Lastly, the accounting firm advises against hiring a lawyer. The taxpayer is dead: who can the Government prosecute? 
From there, the authors identify the problems and risks.  For example, the authors quickly identify a criminal risk for the executor:
The most dangerous (and perhaps surprising) hazard is the potential for the executor to unwittingly commit a federal crime. 18 U.S.C. § 4 makes it a crime (“misprision”) if a person, “having knowledge of the actual commission of a felony ... conceals and does not as soon as possible make known the same...” Tax evasion is a felony (26 U.S.C. § 7201). Courts have consistently held that misprision requires, “an affirmative act of concealment.” Failing to disclose tax evasion can be considered concealing the theft of money from the United States.

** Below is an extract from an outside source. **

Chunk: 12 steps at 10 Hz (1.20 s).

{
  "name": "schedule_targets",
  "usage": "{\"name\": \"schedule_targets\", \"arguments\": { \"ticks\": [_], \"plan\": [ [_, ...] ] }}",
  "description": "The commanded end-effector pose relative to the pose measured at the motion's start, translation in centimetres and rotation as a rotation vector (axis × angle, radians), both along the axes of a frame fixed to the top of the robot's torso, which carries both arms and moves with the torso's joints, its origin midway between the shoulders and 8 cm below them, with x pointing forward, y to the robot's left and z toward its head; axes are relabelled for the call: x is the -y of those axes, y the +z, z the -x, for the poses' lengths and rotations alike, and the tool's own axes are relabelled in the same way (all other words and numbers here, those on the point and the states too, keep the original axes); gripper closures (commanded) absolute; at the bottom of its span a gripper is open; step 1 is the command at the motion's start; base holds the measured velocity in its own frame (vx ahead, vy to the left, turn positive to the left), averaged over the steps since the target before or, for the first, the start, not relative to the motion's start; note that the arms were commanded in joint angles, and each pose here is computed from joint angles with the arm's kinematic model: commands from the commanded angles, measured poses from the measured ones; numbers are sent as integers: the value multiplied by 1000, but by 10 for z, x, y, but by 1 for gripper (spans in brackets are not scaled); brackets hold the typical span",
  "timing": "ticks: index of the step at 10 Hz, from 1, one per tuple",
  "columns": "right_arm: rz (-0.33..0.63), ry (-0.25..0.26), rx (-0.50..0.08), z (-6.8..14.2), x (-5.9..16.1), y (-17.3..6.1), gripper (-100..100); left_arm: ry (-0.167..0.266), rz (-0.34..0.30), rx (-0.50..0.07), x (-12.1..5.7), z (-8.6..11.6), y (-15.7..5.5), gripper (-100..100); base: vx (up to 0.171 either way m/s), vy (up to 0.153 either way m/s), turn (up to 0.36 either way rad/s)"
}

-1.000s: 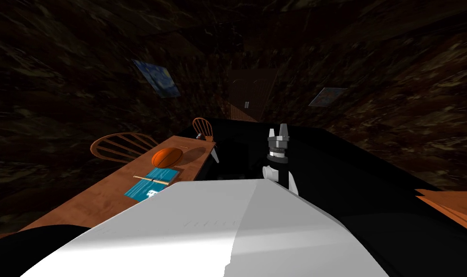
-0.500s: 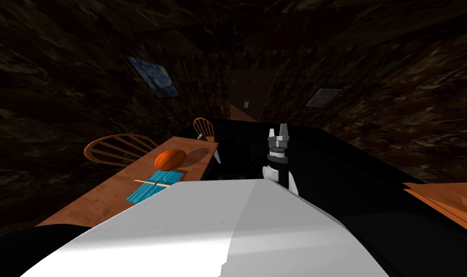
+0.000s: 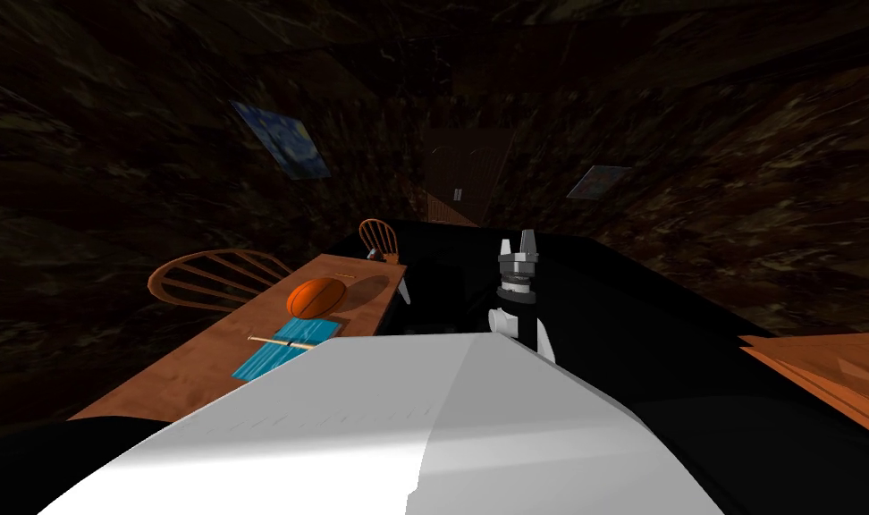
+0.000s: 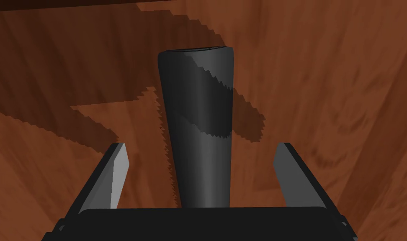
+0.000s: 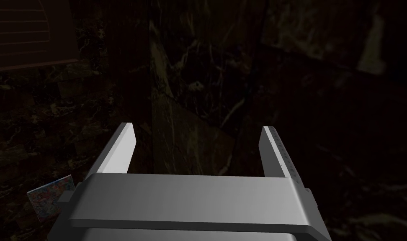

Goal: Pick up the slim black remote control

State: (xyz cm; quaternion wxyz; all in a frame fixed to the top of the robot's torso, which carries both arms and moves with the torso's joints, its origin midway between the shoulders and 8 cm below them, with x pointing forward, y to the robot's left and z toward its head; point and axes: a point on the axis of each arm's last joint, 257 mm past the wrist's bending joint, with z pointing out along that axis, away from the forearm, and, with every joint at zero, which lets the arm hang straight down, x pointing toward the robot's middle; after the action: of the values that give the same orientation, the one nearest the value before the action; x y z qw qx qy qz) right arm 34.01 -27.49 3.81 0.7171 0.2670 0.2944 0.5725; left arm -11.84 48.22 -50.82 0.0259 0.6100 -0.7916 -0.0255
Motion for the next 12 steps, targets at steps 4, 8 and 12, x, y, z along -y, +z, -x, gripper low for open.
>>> {"name": "schedule_targets", "arguments": {
  "ticks": [4, 8, 12],
  "plan": [
    [0, 0, 0, 0, 0, 0, 0, 0, 1, 5, 1, -3, -1, 100, 1, 2, -5],
    [0, 0, 0, 0, 0, 0, 0, -2, 0, -1, -4, -2, 7, 100, -1, -3, 10],
    [0, 0, 0, 0, 0, 0, 0, -4, 1, -2, -7, -5, 13, 0, -2, -14, 18]
  ]
}}
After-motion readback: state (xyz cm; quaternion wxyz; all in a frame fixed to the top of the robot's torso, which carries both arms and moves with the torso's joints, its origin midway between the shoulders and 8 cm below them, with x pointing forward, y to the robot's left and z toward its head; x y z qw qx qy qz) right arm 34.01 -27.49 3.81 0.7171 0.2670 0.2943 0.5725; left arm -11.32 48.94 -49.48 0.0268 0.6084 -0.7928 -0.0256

Concealing stolen money has been held to be an affirmative act upon which a charge of misprison (sic) may be based. The executor will, under the facts, have all the information needed to conclude that the decedent’s returns understated tax liability and money is due the United States. If it is eventually determined that the decedent’s non-filing was willful, a prosecutor could well reason that the executor’s choice not to amend the returns was tantamount to concealing money stolen from the United States. Moreover, should any returns associated with the estate subsequently be examined, any lapse in providing information about the foreign accounts could implicate the executor in concealment. In either of these situations, if the Government can show the executor had reason to know the decedent’s delinquencies were willful, the Government will have the elements needed to charge the executor with misprision.
And it goes on from there to include civil risks.